Under this line sits a listing. Repeat exactly and only its lines from the one holding "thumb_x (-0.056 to" through the one holding "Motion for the"; skip pictures.

⟨

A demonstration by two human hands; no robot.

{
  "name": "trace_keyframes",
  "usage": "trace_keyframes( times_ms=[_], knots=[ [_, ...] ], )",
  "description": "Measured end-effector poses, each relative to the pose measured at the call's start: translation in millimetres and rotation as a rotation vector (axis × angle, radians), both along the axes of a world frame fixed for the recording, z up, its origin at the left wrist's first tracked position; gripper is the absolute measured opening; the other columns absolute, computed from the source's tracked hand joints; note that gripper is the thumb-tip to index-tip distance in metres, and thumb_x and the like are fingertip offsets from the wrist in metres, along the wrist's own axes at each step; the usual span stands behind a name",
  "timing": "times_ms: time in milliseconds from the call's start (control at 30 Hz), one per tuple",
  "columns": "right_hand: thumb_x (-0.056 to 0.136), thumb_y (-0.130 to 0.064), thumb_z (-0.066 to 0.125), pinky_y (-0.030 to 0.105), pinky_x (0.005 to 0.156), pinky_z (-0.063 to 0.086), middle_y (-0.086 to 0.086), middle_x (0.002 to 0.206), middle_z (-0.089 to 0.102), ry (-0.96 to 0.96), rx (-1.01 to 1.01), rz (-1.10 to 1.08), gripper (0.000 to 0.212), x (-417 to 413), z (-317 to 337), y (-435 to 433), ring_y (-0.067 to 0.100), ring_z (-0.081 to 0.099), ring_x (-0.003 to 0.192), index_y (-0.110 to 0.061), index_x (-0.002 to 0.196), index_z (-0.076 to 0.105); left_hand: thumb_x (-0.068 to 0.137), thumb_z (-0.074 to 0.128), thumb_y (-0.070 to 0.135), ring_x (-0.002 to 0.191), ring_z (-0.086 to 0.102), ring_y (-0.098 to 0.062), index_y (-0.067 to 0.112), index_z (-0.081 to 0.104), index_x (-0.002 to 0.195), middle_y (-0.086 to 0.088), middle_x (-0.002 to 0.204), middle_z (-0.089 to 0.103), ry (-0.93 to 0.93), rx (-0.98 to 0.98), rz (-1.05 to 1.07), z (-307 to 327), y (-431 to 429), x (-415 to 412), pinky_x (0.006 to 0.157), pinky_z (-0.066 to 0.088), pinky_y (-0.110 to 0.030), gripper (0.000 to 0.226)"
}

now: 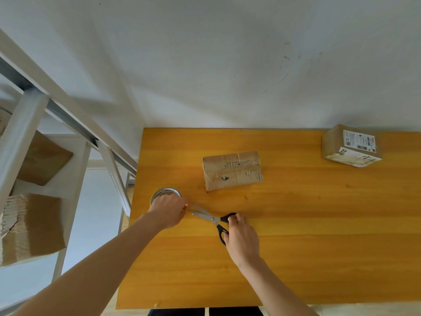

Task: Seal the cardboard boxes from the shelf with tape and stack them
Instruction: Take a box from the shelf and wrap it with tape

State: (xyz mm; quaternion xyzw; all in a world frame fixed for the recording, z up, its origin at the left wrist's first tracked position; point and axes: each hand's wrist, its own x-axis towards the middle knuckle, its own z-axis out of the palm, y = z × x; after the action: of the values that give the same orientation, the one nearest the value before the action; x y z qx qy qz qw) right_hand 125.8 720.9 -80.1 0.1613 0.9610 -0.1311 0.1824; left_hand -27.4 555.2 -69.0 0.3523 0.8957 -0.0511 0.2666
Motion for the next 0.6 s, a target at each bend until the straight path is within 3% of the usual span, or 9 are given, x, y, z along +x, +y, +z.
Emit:
trace_keyframes(
  times_ms=[100, 233, 333, 400, 467, 533, 600],
  knots=[
    [0.101, -0.019, 0.048, 0.025, 0.092, 0.046, 0.003, 0.137, 0.044, -0.019, 0.025, 0.055, 0.034, 1.5, -2.0, 2.4, 0.016, 0.046, 0.122, -0.011, 0.134, 0.046, 0.099, 0.043, 0.033, 0.096, 0.062, -0.024, 0.026, 0.051, 0.121, -0.002, 0.106, 0.065, -0.002, -0.008, 0.02, -3.8, 0.3, 4.2, 0.072, 0.05, -0.034, 0.024],
    [0.099, -0.03, 0.053, 0.026, 0.095, 0.044, 0.004, 0.133, 0.05, -0.044, 0.001, 0.111, 0.041, 5.7, -4.4, 3.6, 0.018, 0.05, 0.121, -0.01, 0.134, 0.044, 0.099, 0.044, 0.032, 0.094, 0.063, -0.024, 0.026, 0.049, 0.123, -0.002, 0.104, 0.064, 0.011, -0.012, 0.021, -6.5, -0.2, 7.6, 0.066, 0.047, -0.032, 0.025],
    [0.082, -0.037, 0.076, 0.024, 0.073, 0.054, 0.001, 0.098, 0.067, 0.143, 0.075, 0.164, 0.035, 7.3, 7.5, 6.6, 0.014, 0.066, 0.088, -0.011, 0.104, 0.068, 0.098, 0.044, 0.043, 0.092, 0.064, -0.023, 0.026, 0.047, 0.125, 0.001, 0.104, 0.064, 0.068, -0.029, 0.013, -0.1, -1.7, 11.4, 0.065, 0.048, -0.032, 0.032],
    [0.079, -0.03, 0.079, 0.027, 0.064, 0.055, 0.001, 0.086, 0.067, 0.472, 0.118, 0.199, 0.024, 3.5, 9.1, 11.5, 0.017, 0.066, 0.075, -0.011, 0.09, 0.071, 0.096, 0.048, 0.043, 0.077, 0.064, -0.024, 0.019, 0.054, 0.116, 0.0, 0.091, 0.064, 0.27, 0.194, 0.043, 10.8, -2.2, 12.6, 0.054, 0.048, -0.03, 0.031],
    [0.091, -0.028, 0.059, 0.03, 0.076, 0.052, 0.005, 0.103, 0.066, 0.668, 0.095, 0.2, 0.026, -12.0, 17.6, 17.0, 0.02, 0.065, 0.091, -0.008, 0.106, 0.067, 0.096, 0.049, 0.03, 0.068, 0.06, -0.028, 0.009, 0.06, 0.102, -0.006, 0.085, 0.06, 0.465, 0.549, 0.044, 22.3, 1.5, 12.2, 0.048, 0.048, -0.033, 0.025],
    [0.095, -0.035, 0.047, 0.032, 0.099, 0.042, 0.008, 0.133, 0.057, 0.686, 0.083, 0.203, 0.048, -34.9, 29.0, 23.0, 0.021, 0.054, 0.121, -0.006, 0.132, 0.055, 0.097, 0.041, 0.026, 0.091, 0.06, -0.031, 0.005, 0.057, 0.114, -0.014, 0.108, 0.061, 0.527, 0.759, 0.01, 32.7, 19.1, 12.1, 0.07, 0.051, -0.039, 0.031],
    [0.096, -0.044, 0.044, 0.036, 0.118, 0.021, 0.008, 0.157, 0.032, 0.576, 0.061, 0.226, 0.067, -58.7, 40.0, 27.8, 0.021, 0.028, 0.145, -0.007, 0.15, 0.032, 0.1, 0.032, 0.034, 0.132, 0.04, -0.027, 0.006, 0.04, 0.139, -0.015, 0.145, 0.041, 0.412, 0.738, 0.005, 41.1, 44.2, 12.7, 0.107, 0.035, -0.041, 0.048]
  ],
)
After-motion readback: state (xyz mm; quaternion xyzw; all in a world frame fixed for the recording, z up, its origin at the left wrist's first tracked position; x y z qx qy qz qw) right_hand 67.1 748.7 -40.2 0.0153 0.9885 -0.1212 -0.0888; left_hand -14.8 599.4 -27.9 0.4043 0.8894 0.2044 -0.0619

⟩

**Your solution:**
  "columns": "right_hand: thumb_x (-0.056 to 0.136), thumb_y (-0.130 to 0.064), thumb_z (-0.066 to 0.125), pinky_y (-0.030 to 0.105), pinky_x (0.005 to 0.156), pinky_z (-0.063 to 0.086), middle_y (-0.086 to 0.086), middle_x (0.002 to 0.206), middle_z (-0.089 to 0.102), ry (-0.96 to 0.96), rx (-1.01 to 1.01), rz (-1.10 to 1.08), gripper (0.000 to 0.212), x (-417 to 413), z (-317 to 337), y (-435 to 433), ring_y (-0.067 to 0.100), ring_z (-0.081 to 0.099), ring_x (-0.003 to 0.192), index_y (-0.110 to 0.061), index_x (-0.002 to 0.196), index_z (-0.076 to 0.105); left_hand: thumb_x (-0.068 to 0.137), thumb_z (-0.074 to 0.128), thumb_y (-0.070 to 0.135), ring_x (-0.002 to 0.191), ring_z (-0.086 to 0.102), ring_y (-0.098 to 0.062), index_y (-0.067 to 0.112), index_z (-0.081 to 0.104), index_x (-0.002 to 0.195), middle_y (-0.086 to 0.088), middle_x (-0.002 to 0.204), middle_z (-0.089 to 0.103), ry (-0.93 to 0.93), rx (-0.98 to 0.98), rz (-1.05 to 1.07), z (-307 to 327), y (-431 to 429), x (-415 to 412), pinky_x (0.006 to 0.157), pinky_z (-0.066 to 0.088), pinky_y (-0.110 to 0.030), gripper (0.000 to 0.226)"
}

now: 

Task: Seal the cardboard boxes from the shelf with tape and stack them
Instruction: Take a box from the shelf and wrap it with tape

State: (xyz mm; quaternion xyzw; all in a world frame fixed for the recording, z up, its origin at the left wrist's first tracked position; point and axes: each hand's wrist, its own x-axis towards the middle knuckle, its own z-axis out of the palm, y = z × x; after the action: of the values that give the same orientation, the one nearest the value before the action; x y z qx qy qz qw) right_hand 125.8 720.9 -80.1 0.1613 0.9610 -0.1311 0.1824; left_hand -27.4 555.2 -69.0 0.3523 0.8957 -0.0511 0.2666
Motion for the next 0.6 s, a target at each bend until the straight path is within 3% of the usual span, or 9 are given, x, y, z along +x, +y, +z.

The output above is the complete answer.